Rationale for a National Workshop
Building State Strategic Approaches to Equitable K–12 Computer Science Education: Rationale for a National Workshop
The Massachusetts Computing Attainment Network (MassCAN) at Education Development Center, Inc. (EDC), proposes to address the national need for a more strategic and systemic approach to computer science (CS) education by bringing together multi-sector teams from 10 states that have demonstrated leadership in developing strategic approaches to effect statewide impact on K–12 CS education. During a two-day Workshop and four one-day follow-up sessions throughout the year, the 10 teams will share best practices, address common challenges, and build their capacity for continued leadership.
The Workshop will focus on four dimensions that states have identified as key to a strategic plan:
- Building political will
- Engaging business leaders
- Creating broad-based coalitions to lead state K–12 CS education
- Ensuring that equity is a central principle of all implementation strategies
The MassCAN/EDC project team will synthesize the states’ strategic approaches (gleaned from the Workshop and follow-up work) and develop multi-dimensional models for effective strategic action, which they will then disseminate to other states.
The National Workshop Agenda and the Attendee Contact Information are posted on this page.
The past 10 years have seen increased discussion of the importance of CS as an essential driver of our nation’s innovation economy. This discussion has largely focused on the nation’s alarming inability to meet the growing need for a diverse, well-trained, and highly skilled CS workforce capable of sustaining both our government’s and industry’s leadership in global innovation.
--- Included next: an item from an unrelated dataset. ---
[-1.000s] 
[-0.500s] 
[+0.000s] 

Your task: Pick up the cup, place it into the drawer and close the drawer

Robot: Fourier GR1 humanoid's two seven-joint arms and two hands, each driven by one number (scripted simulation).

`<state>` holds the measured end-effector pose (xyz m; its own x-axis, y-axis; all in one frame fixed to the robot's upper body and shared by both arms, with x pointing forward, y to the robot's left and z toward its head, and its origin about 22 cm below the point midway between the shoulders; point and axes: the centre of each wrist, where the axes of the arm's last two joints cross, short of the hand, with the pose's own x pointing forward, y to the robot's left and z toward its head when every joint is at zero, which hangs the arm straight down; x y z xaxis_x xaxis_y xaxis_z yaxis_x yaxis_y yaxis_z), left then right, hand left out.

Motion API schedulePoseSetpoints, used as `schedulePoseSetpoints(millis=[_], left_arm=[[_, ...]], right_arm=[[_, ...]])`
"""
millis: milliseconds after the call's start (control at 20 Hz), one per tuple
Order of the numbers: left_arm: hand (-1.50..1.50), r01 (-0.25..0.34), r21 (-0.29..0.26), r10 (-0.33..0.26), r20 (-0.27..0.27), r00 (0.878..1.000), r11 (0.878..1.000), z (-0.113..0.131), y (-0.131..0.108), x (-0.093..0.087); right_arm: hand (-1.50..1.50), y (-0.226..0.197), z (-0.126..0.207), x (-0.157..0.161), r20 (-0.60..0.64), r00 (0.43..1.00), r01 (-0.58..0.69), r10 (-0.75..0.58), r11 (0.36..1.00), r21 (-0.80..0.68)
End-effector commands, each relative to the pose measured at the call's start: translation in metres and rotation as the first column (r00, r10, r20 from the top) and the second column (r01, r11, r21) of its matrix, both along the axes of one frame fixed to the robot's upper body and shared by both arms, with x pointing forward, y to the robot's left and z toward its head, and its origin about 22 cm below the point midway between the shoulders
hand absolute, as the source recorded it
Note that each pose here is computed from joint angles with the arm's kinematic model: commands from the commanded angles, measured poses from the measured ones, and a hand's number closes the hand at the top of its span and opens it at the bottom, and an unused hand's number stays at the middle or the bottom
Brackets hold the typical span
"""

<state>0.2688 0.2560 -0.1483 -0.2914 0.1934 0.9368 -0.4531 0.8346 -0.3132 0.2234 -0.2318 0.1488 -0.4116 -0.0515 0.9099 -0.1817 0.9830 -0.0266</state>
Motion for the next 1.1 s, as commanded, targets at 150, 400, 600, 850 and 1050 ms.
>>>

Currently, more than half the states in our country engage in an array of tactical activities to promote CS education; federally and privately funded projects and/or local initiatives also support CS education though a variety of activities, including teacher professional development programs, public awareness campaigns (e.g., the Hour of Code), expansion of CS course offerings, and CS clubs. However, there is a growing awareness among stakeholders that as important as these initial tactical efforts are, it is essential that states develop complementary strategic initiatives that lay the foundation for coherent statewide policy and program initiatives. It is the state’s strategic, not the tactical, approach that will provide the basis for scaling CS to all of its students.
The Workshop will move this much-needed strategic work forward by bringing together state leadership teams that are at the forefront of such efforts, providing opportunities for interactions with national leaders, focused sharing of successes and challenges, and time for intensive team-based work on further development of state strategy.
Additionally, the State K–12 CS Capacity Building project will contribute to the field’s understanding of implementing CS education at scale. Drawing on approaches and perspectives shared and discussed at the Workshop, the project will develop multi-dimensional models for strategic support of K–12 CS education. These models will then be disseminated for potential use, testing, and modification by other states.
The Workshop will have a broad impact on CS education at several levels. First, it will further advance the work of the 10 states participating in the Workshop, who are leading the way in developing both strategic and tactical approaches to CS education, and provide opportunities for them to meet and learn from one another. Because each of the 10 states has embarked on largely uncharted territory, the Workshop creates an opportunity for leadership teams to share emerging best practices, explore challenges that are constraining scaling efforts, brainstorm strategies to overcome common challenges, and further develop their own state capacity-building models for promoting broad support from critical sectors (political/government, business leaders, statewide education coalitions) and providing CS education on a genuinely equitable basis.
Second, the synthesis of strategic models—to be refined over the following year by a core group of state leaders and the EDC team—will be broadly disseminated to K–12 CS stakeholders in other states and will be highlighted through webinars and national conference presentations and at national stakeholder meetings.
Finally, by explicitly focusing on equitable access to CS education within state strategies, this project will support states’ efforts to address the critically important need of providing high-quality CS education to more female and underrepresented minority students.